— Task to complete —
Look below for the line holding "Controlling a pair" and the line holding "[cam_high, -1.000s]". Transcribe exactly those lines and all lines between them, nothing more.

— Data supplied —
************
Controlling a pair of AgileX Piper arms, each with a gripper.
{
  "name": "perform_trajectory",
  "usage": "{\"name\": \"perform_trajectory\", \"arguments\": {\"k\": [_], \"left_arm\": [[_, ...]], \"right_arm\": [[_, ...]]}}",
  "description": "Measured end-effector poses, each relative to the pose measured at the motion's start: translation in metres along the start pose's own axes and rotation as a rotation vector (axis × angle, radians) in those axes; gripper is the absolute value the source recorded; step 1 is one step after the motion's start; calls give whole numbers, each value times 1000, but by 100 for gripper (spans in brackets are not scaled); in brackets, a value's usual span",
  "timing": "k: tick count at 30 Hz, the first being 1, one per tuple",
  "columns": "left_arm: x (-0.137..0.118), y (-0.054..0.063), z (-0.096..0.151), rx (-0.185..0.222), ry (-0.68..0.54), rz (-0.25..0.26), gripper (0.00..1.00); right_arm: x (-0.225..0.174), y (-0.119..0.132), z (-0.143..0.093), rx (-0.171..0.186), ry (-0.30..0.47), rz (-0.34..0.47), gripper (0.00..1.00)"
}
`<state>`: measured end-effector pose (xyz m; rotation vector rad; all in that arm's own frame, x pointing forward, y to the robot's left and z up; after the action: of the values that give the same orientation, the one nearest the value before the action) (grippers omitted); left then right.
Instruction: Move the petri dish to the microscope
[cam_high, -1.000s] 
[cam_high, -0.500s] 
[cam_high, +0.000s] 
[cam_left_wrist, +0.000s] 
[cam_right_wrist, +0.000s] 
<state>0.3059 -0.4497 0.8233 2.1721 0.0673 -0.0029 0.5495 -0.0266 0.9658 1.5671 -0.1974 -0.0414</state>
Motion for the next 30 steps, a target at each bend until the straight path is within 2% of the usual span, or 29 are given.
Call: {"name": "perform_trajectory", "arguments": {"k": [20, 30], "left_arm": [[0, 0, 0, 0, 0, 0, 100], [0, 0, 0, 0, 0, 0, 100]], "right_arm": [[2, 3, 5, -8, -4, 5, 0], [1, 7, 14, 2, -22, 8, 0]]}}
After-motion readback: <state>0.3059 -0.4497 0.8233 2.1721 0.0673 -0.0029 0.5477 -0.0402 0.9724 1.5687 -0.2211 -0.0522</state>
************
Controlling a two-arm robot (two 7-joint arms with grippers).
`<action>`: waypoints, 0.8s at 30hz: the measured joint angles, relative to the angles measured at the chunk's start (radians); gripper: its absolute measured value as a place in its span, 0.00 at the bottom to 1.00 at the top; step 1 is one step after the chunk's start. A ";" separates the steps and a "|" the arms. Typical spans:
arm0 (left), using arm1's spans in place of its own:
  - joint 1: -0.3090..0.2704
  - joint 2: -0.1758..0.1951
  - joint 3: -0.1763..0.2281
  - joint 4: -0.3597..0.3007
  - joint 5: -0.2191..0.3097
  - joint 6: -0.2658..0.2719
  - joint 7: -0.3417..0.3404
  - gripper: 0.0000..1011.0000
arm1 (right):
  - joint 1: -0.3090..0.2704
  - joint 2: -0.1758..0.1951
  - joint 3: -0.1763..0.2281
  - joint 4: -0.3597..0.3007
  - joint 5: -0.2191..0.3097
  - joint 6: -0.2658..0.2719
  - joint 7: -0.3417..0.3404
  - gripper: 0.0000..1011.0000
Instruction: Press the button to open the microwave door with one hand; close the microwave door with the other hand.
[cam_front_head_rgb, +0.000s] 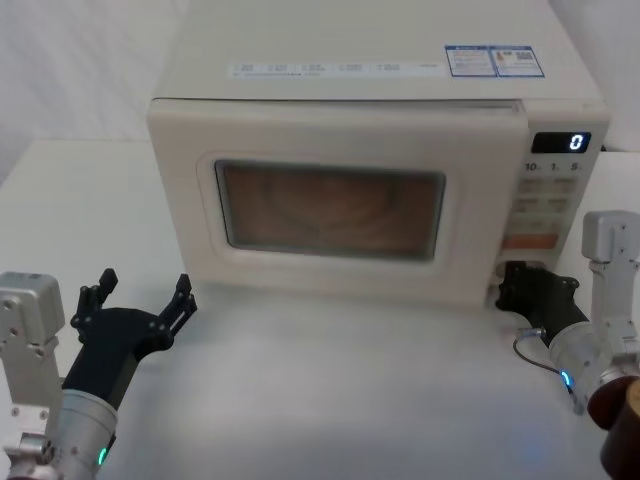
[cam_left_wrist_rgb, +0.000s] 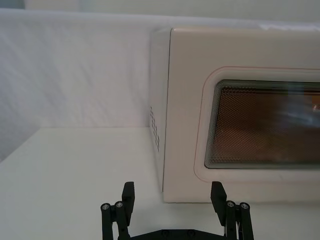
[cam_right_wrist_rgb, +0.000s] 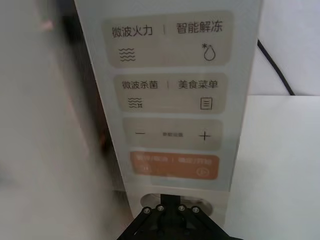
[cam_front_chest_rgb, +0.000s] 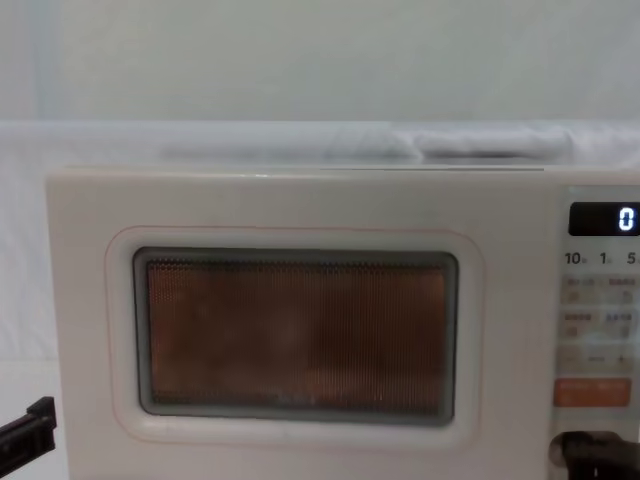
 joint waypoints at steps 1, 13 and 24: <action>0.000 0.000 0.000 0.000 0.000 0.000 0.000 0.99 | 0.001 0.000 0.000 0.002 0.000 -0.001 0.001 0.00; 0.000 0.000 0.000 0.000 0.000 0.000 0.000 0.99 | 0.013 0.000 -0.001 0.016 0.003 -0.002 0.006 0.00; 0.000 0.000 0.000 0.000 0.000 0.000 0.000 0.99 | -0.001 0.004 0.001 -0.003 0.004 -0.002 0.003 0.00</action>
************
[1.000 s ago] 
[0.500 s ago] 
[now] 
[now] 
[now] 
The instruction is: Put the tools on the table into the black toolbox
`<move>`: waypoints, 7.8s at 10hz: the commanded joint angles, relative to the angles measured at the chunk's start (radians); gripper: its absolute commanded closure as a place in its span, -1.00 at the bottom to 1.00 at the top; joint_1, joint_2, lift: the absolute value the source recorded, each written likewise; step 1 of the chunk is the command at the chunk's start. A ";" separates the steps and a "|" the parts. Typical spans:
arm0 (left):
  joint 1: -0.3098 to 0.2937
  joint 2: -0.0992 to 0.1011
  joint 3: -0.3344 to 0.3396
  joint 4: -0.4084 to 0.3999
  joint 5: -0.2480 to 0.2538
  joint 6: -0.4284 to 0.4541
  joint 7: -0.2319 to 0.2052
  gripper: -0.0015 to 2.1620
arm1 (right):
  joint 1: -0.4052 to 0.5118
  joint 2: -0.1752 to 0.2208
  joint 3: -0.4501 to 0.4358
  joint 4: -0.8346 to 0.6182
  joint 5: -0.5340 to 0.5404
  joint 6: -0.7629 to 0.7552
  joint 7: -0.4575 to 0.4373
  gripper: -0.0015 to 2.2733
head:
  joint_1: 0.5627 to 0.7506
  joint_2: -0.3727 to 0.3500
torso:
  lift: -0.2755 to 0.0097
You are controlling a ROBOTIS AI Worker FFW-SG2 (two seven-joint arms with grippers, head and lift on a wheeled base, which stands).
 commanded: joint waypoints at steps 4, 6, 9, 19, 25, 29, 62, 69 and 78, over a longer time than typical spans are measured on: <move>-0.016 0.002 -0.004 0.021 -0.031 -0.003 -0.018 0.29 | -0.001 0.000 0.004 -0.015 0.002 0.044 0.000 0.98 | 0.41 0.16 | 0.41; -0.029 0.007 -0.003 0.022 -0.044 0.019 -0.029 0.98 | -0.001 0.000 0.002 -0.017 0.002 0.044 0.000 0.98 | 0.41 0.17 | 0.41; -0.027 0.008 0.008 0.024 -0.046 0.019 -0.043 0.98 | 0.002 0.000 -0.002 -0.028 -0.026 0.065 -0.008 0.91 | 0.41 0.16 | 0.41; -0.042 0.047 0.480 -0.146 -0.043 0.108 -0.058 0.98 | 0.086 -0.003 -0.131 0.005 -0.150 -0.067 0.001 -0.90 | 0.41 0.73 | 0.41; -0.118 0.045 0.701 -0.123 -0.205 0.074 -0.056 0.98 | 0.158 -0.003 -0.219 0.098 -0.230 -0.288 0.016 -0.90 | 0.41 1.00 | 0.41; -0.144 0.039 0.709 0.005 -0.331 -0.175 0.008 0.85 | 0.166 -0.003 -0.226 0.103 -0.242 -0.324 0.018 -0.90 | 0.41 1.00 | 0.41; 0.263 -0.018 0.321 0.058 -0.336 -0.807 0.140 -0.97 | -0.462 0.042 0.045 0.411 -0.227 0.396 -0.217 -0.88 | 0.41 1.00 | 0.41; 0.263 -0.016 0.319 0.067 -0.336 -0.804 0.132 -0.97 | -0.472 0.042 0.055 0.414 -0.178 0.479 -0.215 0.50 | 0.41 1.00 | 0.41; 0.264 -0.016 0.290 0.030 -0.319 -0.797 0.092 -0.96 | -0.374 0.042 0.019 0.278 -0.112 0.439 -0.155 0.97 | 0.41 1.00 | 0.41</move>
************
— Response —
Controlling a pair of AgileX Piper arms, each with a gripper.
{
  "name": "perform_trajectory",
  "usage": "{\"name\": \"perform_trajectory\", \"arguments\": {\"k\": [_], \"left_arm\": [[_, ...]], \"right_arm\": [[_, ...]]}}",
  "description": "Measured end-effector poses, each relative to the pose measured at the motion's start: translation in metres along the start pose's own axes and rotation as a rotation vector (axis × angle, radians) in those axes; gripper is the absolute value the source recorded; step 1 is one step after the motion's start; calls give whole numbers, each value times 1000, but by 100 for gripper (spans in brackets are not scaled); in brackets, a value's usual span",
  "timing": "k: tick count at 30 Hz, the first being 1, one per tuple",
  "columns": "left_arm: x (-0.137..0.118), y (-0.054..0.063), z (-0.096..0.151), rx (-0.185..0.222), ry (-0.68..0.54), rz (-0.25..0.26), gripper (0.00..1.00); right_arm: x (-0.225..0.174), y (-0.119..0.132), z (-0.143..0.093), rx (-0.171..0.186), ry (-0.30..0.47), rz (-0.34..0.47), gripper (0.00..1.00)"
}
`<state>`: measured end-effector pose (xyz m; rotation vector rad; all in that arm's own frame, x pointing forward, y to the robot's left and z up; after the action: of the values that give the same orientation, the one nearest the value before the action) (grippers omitted); left then right.
Instruction: Move the petri dish to the microscope
[cam_high, -1.000s] 

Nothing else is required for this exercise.